“We are asking our travel partners—like private pilots—to consider keeping their flight plans to the islands that were not affected.” It’s not a plea for money nor for thoughts and prayers, but for support. “The best way to help the Bahamas is by traveling to the Bahamas,” says Dionisio D’Aguilar, minister of tourism and aviation.
Hurricane Dorian swept through the 700-island chain in September, devastating the islands of Grand Bahama and Abaco. Recovery is ongoing and general aviation has been part of the relief programs. But the island country is more than just those two islands. “We are still reeling from the devastation Hurricane Dorian brought to our beautiful, beloved country,” said D’Aguilar. “We have family, friends, and colleagues with ties to both Abaco and Freeport...we are praying for the safety of our countrymen. In the midst of all the devastation, we pledge continued support for our tourism industry, the key economic engine that fuels our country.”
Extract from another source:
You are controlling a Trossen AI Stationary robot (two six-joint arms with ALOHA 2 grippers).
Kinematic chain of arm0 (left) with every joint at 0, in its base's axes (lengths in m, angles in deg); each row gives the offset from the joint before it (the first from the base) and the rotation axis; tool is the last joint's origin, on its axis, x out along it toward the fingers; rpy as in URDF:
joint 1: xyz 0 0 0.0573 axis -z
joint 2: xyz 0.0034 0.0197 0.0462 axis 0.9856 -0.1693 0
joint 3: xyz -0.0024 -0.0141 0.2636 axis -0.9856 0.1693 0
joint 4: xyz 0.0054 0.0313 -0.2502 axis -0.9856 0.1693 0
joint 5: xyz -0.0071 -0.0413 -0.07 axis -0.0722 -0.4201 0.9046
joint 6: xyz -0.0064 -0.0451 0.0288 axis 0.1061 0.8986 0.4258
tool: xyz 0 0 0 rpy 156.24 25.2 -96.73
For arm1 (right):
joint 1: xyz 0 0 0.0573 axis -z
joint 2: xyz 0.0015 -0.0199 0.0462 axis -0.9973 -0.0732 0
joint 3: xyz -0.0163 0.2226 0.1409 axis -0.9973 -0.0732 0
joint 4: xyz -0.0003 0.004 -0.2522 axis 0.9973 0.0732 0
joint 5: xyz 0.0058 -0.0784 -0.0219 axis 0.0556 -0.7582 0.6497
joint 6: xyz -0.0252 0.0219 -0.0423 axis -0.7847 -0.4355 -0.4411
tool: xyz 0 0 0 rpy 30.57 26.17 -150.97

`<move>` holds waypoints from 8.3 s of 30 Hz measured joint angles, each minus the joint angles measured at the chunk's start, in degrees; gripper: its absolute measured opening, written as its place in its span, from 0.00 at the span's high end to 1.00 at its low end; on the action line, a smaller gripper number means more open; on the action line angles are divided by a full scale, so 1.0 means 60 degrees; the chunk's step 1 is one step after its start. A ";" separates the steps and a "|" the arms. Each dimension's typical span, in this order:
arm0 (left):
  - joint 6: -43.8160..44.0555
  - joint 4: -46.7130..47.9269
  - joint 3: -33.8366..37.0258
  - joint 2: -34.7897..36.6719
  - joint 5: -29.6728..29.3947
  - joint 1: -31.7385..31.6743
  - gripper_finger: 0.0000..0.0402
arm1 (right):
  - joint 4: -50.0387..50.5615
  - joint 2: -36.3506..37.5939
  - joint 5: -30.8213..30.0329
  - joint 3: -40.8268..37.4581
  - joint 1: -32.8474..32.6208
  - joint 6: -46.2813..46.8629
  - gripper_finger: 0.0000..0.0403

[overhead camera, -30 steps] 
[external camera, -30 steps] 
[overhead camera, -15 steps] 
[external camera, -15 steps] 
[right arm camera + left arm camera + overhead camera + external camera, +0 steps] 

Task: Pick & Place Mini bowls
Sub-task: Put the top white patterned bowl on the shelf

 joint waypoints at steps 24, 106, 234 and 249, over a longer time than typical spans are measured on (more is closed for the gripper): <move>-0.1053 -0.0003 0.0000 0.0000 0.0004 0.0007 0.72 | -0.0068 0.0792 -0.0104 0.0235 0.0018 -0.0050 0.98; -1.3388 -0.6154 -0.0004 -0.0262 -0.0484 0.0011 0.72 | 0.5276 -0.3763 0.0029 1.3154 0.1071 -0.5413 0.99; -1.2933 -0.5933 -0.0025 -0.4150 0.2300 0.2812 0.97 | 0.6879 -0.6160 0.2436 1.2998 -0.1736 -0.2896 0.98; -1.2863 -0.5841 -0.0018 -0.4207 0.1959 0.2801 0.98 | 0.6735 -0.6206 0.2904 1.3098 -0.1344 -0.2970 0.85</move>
“If a hurricane would hit Jacksonville in Florida, it wouldn’t mean that you wouldn’t go on vacation to Miami or Fort Lauderdale,” he said. “That’s the analogy we are making. Unfortunately, people are geographically challenged.”
Maintaining a robust tourism industry will be vital to help the country recover. “We are grateful for the outpouring of support and love for our islands, and we would like everyone to know that the best thing they can do for us right now is visit. Our beautiful island nation is ready to welcome you,” said D’Aguilar.
Nassau, Paradise Island, Eleuthera, Harbour Island, Andros, Bimini, the Berry Islands, the Exumas, Cat Island, San Salvador, Rum Cay, Long Island, Acklins/Crooked Island, Mayaguana, and Inagua were not affected by Hurricane Dorian.